**Problem description**
How many of the lines below contain the word "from"? Only the number is wanted.
○ ○ ○ ○ ○
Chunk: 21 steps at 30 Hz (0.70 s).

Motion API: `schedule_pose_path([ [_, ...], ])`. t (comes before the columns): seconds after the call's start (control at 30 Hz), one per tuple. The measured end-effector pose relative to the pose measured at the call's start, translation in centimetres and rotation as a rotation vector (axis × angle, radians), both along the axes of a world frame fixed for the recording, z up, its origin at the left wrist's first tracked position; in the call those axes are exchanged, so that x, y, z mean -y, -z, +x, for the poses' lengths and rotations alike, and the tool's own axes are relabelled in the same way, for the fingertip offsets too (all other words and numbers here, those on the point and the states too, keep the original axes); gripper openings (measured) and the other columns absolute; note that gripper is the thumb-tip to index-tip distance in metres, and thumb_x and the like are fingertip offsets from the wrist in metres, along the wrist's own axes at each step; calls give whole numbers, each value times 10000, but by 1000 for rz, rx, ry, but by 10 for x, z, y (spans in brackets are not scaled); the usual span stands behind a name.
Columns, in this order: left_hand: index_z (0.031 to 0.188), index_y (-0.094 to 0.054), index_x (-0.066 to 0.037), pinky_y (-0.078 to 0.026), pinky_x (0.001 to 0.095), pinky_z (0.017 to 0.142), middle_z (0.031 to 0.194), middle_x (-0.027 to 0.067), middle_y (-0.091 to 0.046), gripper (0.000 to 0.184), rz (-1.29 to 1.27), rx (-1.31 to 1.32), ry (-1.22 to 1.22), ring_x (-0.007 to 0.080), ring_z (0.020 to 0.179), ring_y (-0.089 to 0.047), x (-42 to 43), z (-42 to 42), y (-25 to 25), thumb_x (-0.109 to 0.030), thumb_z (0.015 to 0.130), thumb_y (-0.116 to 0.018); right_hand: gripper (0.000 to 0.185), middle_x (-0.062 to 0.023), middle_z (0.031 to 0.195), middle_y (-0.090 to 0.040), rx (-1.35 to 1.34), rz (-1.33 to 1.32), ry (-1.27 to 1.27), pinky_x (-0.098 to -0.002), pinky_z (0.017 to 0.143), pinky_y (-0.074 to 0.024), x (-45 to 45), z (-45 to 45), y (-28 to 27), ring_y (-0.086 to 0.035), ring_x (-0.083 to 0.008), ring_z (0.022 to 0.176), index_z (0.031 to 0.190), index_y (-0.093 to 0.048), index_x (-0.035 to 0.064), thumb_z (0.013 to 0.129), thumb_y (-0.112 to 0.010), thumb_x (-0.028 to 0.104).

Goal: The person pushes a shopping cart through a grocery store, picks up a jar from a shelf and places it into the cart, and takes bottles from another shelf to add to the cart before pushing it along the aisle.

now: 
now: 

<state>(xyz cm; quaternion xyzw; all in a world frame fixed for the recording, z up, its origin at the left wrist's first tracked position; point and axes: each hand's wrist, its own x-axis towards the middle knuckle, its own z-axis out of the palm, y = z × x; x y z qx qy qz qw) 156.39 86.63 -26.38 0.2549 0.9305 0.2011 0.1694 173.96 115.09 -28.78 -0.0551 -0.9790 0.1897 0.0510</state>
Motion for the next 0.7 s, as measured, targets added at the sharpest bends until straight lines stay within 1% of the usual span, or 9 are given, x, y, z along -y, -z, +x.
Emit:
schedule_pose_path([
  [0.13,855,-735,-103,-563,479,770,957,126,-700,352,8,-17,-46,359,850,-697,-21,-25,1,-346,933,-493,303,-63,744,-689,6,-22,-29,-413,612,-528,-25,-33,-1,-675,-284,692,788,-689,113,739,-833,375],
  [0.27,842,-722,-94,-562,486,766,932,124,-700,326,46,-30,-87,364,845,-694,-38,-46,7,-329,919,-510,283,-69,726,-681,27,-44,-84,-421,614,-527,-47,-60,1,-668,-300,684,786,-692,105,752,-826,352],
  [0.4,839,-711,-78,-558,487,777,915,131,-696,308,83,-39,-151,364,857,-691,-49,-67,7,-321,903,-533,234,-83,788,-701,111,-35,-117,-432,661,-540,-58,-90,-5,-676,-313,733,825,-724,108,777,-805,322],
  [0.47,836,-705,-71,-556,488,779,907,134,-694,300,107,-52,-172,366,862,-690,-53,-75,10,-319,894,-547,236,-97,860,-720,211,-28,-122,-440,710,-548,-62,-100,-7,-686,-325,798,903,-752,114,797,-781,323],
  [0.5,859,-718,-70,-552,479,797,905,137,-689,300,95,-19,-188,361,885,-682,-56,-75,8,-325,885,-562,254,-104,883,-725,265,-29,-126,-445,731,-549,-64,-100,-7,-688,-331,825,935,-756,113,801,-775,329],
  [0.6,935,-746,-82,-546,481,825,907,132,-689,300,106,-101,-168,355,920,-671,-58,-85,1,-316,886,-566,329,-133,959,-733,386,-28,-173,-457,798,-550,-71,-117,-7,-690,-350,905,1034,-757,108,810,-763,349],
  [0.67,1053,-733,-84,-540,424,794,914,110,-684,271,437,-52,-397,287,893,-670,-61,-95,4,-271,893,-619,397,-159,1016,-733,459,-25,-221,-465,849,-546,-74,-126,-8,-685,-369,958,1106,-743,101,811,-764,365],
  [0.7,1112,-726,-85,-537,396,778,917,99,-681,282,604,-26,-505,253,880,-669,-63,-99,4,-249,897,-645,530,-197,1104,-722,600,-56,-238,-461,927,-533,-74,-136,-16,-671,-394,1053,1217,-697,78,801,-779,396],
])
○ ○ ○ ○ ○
**Written response**
2